• [TASK STATEMENT]:
The expected output is the full set of entries, retyped verbatim, pictures excluded.

BEGIN GIVEN DATA

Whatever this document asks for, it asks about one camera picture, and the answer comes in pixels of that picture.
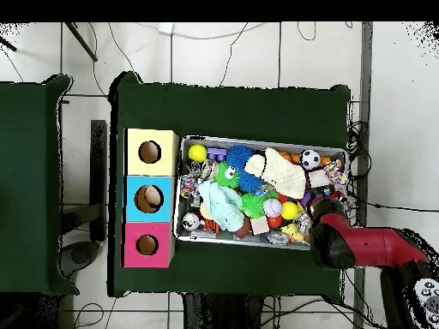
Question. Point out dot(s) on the clear plastic packet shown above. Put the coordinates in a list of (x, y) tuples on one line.
[(277, 237)]

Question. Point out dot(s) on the yellow plush toy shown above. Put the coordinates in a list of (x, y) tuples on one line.
[(293, 233)]

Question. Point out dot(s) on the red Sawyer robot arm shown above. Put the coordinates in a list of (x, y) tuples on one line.
[(370, 245)]

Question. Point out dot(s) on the silver mesh bin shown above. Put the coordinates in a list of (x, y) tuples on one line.
[(192, 236)]

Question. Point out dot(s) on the wooden box with three holes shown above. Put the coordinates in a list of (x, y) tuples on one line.
[(132, 246)]

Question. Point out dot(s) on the green spiky toy with eyes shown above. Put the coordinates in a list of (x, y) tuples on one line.
[(223, 178)]

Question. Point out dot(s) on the mint knit cloth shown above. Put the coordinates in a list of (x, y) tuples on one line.
[(221, 205)]

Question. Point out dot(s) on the blue spiky ball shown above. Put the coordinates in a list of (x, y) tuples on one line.
[(238, 156)]

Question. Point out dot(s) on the large yellow ball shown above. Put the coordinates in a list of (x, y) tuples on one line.
[(197, 153)]

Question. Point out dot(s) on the silver soda can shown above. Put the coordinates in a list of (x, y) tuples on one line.
[(191, 221)]

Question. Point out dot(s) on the white baseball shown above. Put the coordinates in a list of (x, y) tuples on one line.
[(272, 208)]

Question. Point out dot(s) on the cream knit cloth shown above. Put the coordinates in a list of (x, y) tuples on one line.
[(281, 174)]

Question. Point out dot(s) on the small orange basketball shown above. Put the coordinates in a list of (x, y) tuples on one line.
[(285, 156)]

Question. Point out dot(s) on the dark green table cloth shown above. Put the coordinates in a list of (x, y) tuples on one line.
[(223, 109)]

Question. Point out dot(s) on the small yellow ball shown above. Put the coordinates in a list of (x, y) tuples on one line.
[(289, 210)]

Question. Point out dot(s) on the black and white soccer ball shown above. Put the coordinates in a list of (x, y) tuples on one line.
[(310, 159)]

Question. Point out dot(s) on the black upright panel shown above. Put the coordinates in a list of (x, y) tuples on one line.
[(98, 178)]

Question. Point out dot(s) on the grey round stand base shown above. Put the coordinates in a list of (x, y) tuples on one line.
[(80, 257)]

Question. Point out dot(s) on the green cloth side table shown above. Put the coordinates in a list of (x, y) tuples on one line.
[(24, 171)]

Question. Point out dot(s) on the black tripod leg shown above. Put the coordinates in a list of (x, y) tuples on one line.
[(80, 41)]

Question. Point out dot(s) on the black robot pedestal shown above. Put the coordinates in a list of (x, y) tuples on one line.
[(219, 315)]

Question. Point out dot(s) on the grey metal post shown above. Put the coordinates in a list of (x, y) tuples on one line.
[(365, 68)]

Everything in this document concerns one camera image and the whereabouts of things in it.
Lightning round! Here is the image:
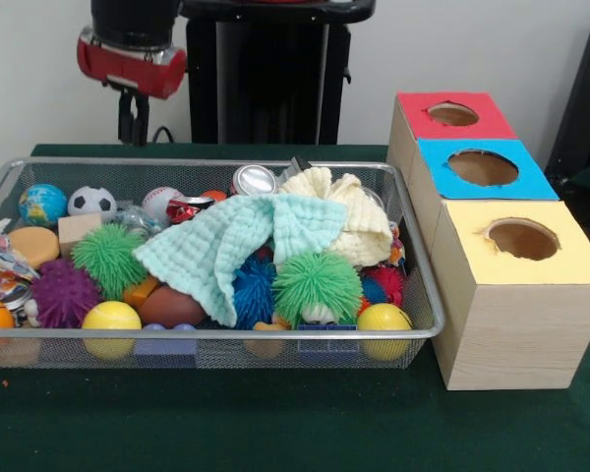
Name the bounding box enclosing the mint green waffle cloth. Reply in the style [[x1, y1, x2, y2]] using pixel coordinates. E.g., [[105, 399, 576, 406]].
[[132, 192, 350, 326]]

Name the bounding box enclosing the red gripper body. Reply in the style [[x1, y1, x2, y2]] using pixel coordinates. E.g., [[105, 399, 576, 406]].
[[76, 27, 188, 100]]

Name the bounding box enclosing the silver wire mesh bin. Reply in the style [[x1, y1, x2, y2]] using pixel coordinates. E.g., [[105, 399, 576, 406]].
[[0, 155, 446, 370]]

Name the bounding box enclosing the dark green table cloth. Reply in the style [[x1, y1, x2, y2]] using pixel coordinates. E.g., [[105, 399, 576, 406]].
[[0, 142, 590, 472]]

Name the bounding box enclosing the white toy baseball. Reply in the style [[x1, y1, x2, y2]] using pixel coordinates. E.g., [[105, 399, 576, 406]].
[[141, 186, 184, 220]]

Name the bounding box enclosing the globe print foam ball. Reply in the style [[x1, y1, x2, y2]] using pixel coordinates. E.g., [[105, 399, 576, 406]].
[[18, 183, 69, 227]]

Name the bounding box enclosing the yellow tennis ball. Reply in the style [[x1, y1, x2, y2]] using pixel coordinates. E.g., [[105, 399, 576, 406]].
[[82, 300, 143, 360]]

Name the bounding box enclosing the black and white soccer ball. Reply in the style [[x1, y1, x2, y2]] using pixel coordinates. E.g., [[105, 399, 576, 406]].
[[67, 185, 118, 217]]

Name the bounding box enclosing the green spiky rubber ball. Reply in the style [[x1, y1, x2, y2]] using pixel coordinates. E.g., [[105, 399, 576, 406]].
[[272, 253, 364, 325], [71, 223, 148, 301]]

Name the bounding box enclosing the purple spiky rubber ball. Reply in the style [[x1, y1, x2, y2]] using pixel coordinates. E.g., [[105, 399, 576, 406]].
[[29, 259, 104, 329]]

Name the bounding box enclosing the wooden box with three holes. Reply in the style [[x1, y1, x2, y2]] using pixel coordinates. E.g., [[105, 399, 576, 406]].
[[386, 90, 590, 392]]

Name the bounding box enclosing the cream waffle cloth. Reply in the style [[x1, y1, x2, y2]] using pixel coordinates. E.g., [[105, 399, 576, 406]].
[[279, 166, 394, 269]]

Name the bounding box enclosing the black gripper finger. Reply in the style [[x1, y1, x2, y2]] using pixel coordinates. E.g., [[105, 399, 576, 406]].
[[117, 89, 137, 146], [132, 93, 151, 148]]

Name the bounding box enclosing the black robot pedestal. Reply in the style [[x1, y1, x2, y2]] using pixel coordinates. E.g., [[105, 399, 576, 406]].
[[176, 0, 378, 146]]

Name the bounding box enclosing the yellow smiley foam ball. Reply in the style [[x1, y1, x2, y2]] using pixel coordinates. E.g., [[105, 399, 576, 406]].
[[357, 301, 414, 360]]

END GIVEN DATA

• [ANSWER TO THIS TASK]:
Whatever this document asks for, it asks about one camera picture, and the answer comes in pixels of that picture.
Question. Point out dot(s) on the clear plastic packet shown above. Put the coordinates in a list of (x, y) tuples on one line.
[(277, 237)]

Question. Point out dot(s) on the yellow plush toy shown above. Put the coordinates in a list of (x, y) tuples on one line.
[(293, 233)]

Question. Point out dot(s) on the red Sawyer robot arm shown above. Put the coordinates in a list of (x, y) tuples on one line.
[(370, 245)]

Question. Point out dot(s) on the silver mesh bin shown above. Put the coordinates in a list of (x, y) tuples on one line.
[(192, 236)]

Question. Point out dot(s) on the wooden box with three holes shown above. Put the coordinates in a list of (x, y) tuples on one line.
[(132, 246)]

Question. Point out dot(s) on the green spiky toy with eyes shown above. Put the coordinates in a list of (x, y) tuples on one line.
[(223, 178)]

Question. Point out dot(s) on the mint knit cloth shown above. Put the coordinates in a list of (x, y) tuples on one line.
[(221, 205)]

Question. Point out dot(s) on the blue spiky ball shown above. Put the coordinates in a list of (x, y) tuples on one line.
[(238, 156)]

Question. Point out dot(s) on the large yellow ball shown above. Put the coordinates in a list of (x, y) tuples on one line.
[(197, 153)]

Question. Point out dot(s) on the silver soda can shown above. Put the coordinates in a list of (x, y) tuples on one line.
[(191, 221)]

Question. Point out dot(s) on the white baseball shown above. Put the coordinates in a list of (x, y) tuples on one line.
[(272, 208)]

Question. Point out dot(s) on the cream knit cloth shown above. Put the coordinates in a list of (x, y) tuples on one line.
[(281, 174)]

Question. Point out dot(s) on the small orange basketball shown above. Put the coordinates in a list of (x, y) tuples on one line.
[(285, 156)]

Question. Point out dot(s) on the dark green table cloth shown above. Put the coordinates in a list of (x, y) tuples on one line.
[(223, 109)]

Question. Point out dot(s) on the small yellow ball shown above. Put the coordinates in a list of (x, y) tuples on one line.
[(289, 210)]

Question. Point out dot(s) on the black and white soccer ball shown above. Put the coordinates in a list of (x, y) tuples on one line.
[(310, 159)]

Question. Point out dot(s) on the black upright panel shown above. Put the coordinates in a list of (x, y) tuples on one line.
[(98, 178)]

Question. Point out dot(s) on the grey round stand base shown above. Put the coordinates in a list of (x, y) tuples on one line.
[(80, 257)]

Question. Point out dot(s) on the green cloth side table shown above. Put the coordinates in a list of (x, y) tuples on one line.
[(24, 171)]

Question. Point out dot(s) on the black tripod leg shown above. Put the coordinates in a list of (x, y) tuples on one line.
[(80, 41)]

Question. Point out dot(s) on the black robot pedestal shown above. Put the coordinates in a list of (x, y) tuples on one line.
[(219, 315)]

Question. Point out dot(s) on the grey metal post shown above. Put the coordinates in a list of (x, y) tuples on one line.
[(365, 68)]

Everything in this document concerns one camera image and the whereabouts of things in it.
Lightning round! Here is the image:
Name the bounding box enclosing the mint green waffle cloth. Reply in the style [[x1, y1, x2, y2]] using pixel coordinates. E.g., [[105, 399, 576, 406]].
[[132, 192, 350, 326]]

Name the bounding box enclosing the red gripper body. Reply in the style [[x1, y1, x2, y2]] using pixel coordinates. E.g., [[105, 399, 576, 406]].
[[76, 27, 188, 100]]

Name the bounding box enclosing the silver wire mesh bin. Reply in the style [[x1, y1, x2, y2]] using pixel coordinates. E.g., [[105, 399, 576, 406]].
[[0, 155, 446, 370]]

Name the bounding box enclosing the dark green table cloth. Reply in the style [[x1, y1, x2, y2]] using pixel coordinates. E.g., [[105, 399, 576, 406]].
[[0, 142, 590, 472]]

Name the bounding box enclosing the white toy baseball. Reply in the style [[x1, y1, x2, y2]] using pixel coordinates. E.g., [[105, 399, 576, 406]].
[[141, 186, 184, 220]]

Name the bounding box enclosing the globe print foam ball. Reply in the style [[x1, y1, x2, y2]] using pixel coordinates. E.g., [[105, 399, 576, 406]].
[[18, 183, 69, 227]]

Name the bounding box enclosing the yellow tennis ball. Reply in the style [[x1, y1, x2, y2]] using pixel coordinates. E.g., [[105, 399, 576, 406]].
[[82, 300, 143, 360]]

Name the bounding box enclosing the black and white soccer ball. Reply in the style [[x1, y1, x2, y2]] using pixel coordinates. E.g., [[105, 399, 576, 406]].
[[67, 185, 118, 217]]

Name the bounding box enclosing the green spiky rubber ball. Reply in the style [[x1, y1, x2, y2]] using pixel coordinates. E.g., [[105, 399, 576, 406]].
[[272, 253, 364, 325], [71, 223, 148, 301]]

Name the bounding box enclosing the purple spiky rubber ball. Reply in the style [[x1, y1, x2, y2]] using pixel coordinates. E.g., [[105, 399, 576, 406]].
[[29, 259, 104, 329]]

Name the bounding box enclosing the wooden box with three holes. Reply in the style [[x1, y1, x2, y2]] using pixel coordinates. E.g., [[105, 399, 576, 406]].
[[386, 90, 590, 392]]

Name the bounding box enclosing the cream waffle cloth. Reply in the style [[x1, y1, x2, y2]] using pixel coordinates. E.g., [[105, 399, 576, 406]].
[[279, 166, 394, 269]]

Name the bounding box enclosing the black gripper finger. Reply in the style [[x1, y1, x2, y2]] using pixel coordinates. E.g., [[105, 399, 576, 406]].
[[117, 89, 137, 146], [132, 93, 151, 148]]

Name the bounding box enclosing the black robot pedestal. Reply in the style [[x1, y1, x2, y2]] using pixel coordinates. E.g., [[105, 399, 576, 406]].
[[176, 0, 378, 146]]

Name the bounding box enclosing the yellow smiley foam ball. Reply in the style [[x1, y1, x2, y2]] using pixel coordinates. E.g., [[105, 399, 576, 406]].
[[357, 301, 414, 360]]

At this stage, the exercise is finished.